» Instructions to follow:
Would you set down the data that follows, word for word, without any pictures?

» Data extract:
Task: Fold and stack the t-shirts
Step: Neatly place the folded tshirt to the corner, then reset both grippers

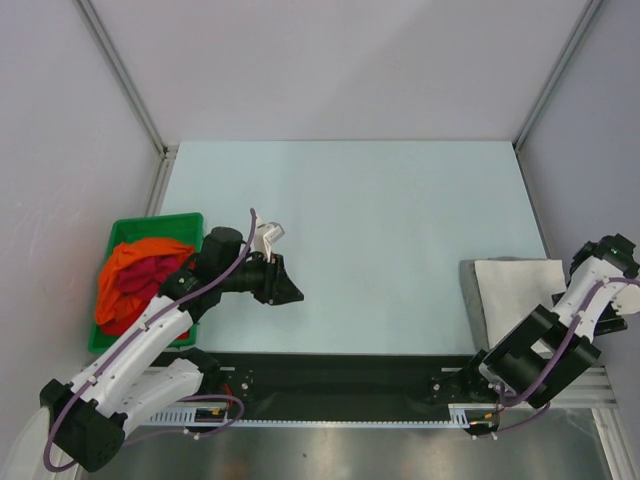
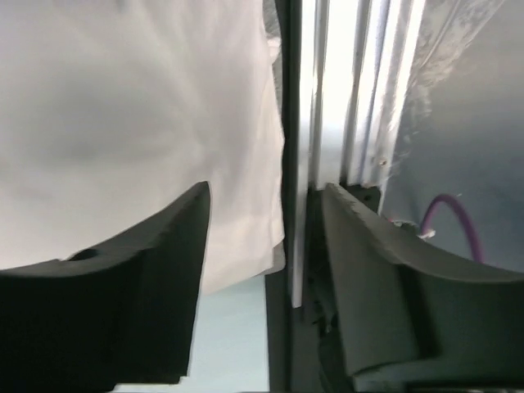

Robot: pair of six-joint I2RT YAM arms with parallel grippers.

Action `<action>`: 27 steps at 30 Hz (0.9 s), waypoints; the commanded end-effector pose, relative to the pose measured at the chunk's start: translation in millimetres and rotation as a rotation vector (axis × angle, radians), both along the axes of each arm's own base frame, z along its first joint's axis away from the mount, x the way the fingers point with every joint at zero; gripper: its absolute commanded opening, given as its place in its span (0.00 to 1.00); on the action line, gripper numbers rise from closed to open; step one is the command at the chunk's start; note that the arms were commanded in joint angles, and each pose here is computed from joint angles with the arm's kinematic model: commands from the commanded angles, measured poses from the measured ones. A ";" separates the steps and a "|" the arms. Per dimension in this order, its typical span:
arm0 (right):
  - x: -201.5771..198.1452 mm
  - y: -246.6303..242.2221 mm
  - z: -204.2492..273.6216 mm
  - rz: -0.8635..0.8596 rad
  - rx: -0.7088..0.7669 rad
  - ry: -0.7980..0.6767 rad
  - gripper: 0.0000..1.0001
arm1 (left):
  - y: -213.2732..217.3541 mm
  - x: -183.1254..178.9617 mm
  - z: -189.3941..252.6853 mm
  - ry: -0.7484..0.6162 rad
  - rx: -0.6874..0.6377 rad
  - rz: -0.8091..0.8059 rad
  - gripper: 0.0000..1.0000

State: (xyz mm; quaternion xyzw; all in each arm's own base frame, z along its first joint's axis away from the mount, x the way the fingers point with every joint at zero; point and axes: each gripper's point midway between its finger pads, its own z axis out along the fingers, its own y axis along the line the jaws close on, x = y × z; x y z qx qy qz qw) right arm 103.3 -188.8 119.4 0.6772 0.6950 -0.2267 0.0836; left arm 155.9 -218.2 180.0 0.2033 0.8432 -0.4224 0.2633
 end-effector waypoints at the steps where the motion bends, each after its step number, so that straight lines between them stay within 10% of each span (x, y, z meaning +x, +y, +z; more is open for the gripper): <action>1: -5.9 -6.1 33.4 0.012 -0.119 0.018 0.64 | -2.7 0.9 9.1 -0.049 -0.042 -0.027 0.36; 9: 118.1 45.7 62.4 0.397 -0.181 -0.183 0.63 | -2.1 3.5 8.0 -0.041 -0.049 -0.019 0.36; 14: 213.8 188.8 86.6 0.886 -0.137 -0.431 0.63 | 0.5 7.0 8.2 -0.041 -0.050 0.011 0.36; 27: 167.0 415.0 54.3 1.264 0.558 -1.037 0.61 | 19.0 11.2 2.7 -0.018 -0.237 0.303 0.40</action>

» Result of this exercise:
Task: Fold and stack the t-shirts
Step: Neatly place the folded tshirt to the corner, then reset both grippers


Robot: pair of six-joint I2RT YAM arms with parallel grippers.

Action `<action>`: 27 steps at 30 Hz (0.9 s), waypoints; the commanded end-effector pose, relative to the pose measured at the chunk's start: translation in millimetres and rotation as a rotation vector (axis × angle, radians), both along the axes of each arm's own base frame, z along its first joint's axis away from the mount, x the way the fingers point with every joint at zero; gripper: its absolute commanded opening, given as its place in its span (0.00 to 1.00); on the action line, gripper numbers rise from closed to open; step one is the command at the chunk's start; note that the arms were commanded in joint angles, and each pose here is computed from joint angles with the arm's kinematic model: commands from the commanded angles, measured poses from the measured ones. A ";" separates the steps and a "|" the arms. Per dimension in this order, its typical span:
arm0 (right):
  - x: -201.5771..198.1452 mm
  - y: -246.6303..242.2221 mm
  - z: -204.2492..273.6216 mm
  - rz: -0.8635..0.8596 rad
  - rx: -0.7088..0.7669 rad
  - ry: -0.7980..0.6767 rad
  - gripper: 0.0000..1.0001
arm1 (left):
  - y: -213.2732..217.3541 mm
  - x: -183.1254..178.9617 mm
  - z: -189.3941..252.6853 mm
  - ry: -0.7484..0.6162 rad
  - rx: -0.6874..0.6377 rad
  - rz: -0.8091..0.8059 rad
  - gripper: 0.0000..1.0000

State: (xyz mm; quaternion xyzw; all in each arm's own base frame, z along its first joint's axis away from the mount, x the way the fingers point with every joint at zero; point and axes: each gripper's point midway between its finger pads, its own z axis out along the fingers, its own y axis along the line the jaws close on, x = y × z; x y z qx qy qz qw) right arm 103.3 -188.8 119.4 0.6772 0.6950 -0.2267 0.0836; left arm 155.9 -218.2 180.0 0.2033 0.8432 -0.4224 0.2633
 end-effector waypoints at the steps where the motion bends, each after its step number, so that straight lines between them stay within 10% of each span (x, y, z meaning +x, +y, +z; more is open for the gripper): <action>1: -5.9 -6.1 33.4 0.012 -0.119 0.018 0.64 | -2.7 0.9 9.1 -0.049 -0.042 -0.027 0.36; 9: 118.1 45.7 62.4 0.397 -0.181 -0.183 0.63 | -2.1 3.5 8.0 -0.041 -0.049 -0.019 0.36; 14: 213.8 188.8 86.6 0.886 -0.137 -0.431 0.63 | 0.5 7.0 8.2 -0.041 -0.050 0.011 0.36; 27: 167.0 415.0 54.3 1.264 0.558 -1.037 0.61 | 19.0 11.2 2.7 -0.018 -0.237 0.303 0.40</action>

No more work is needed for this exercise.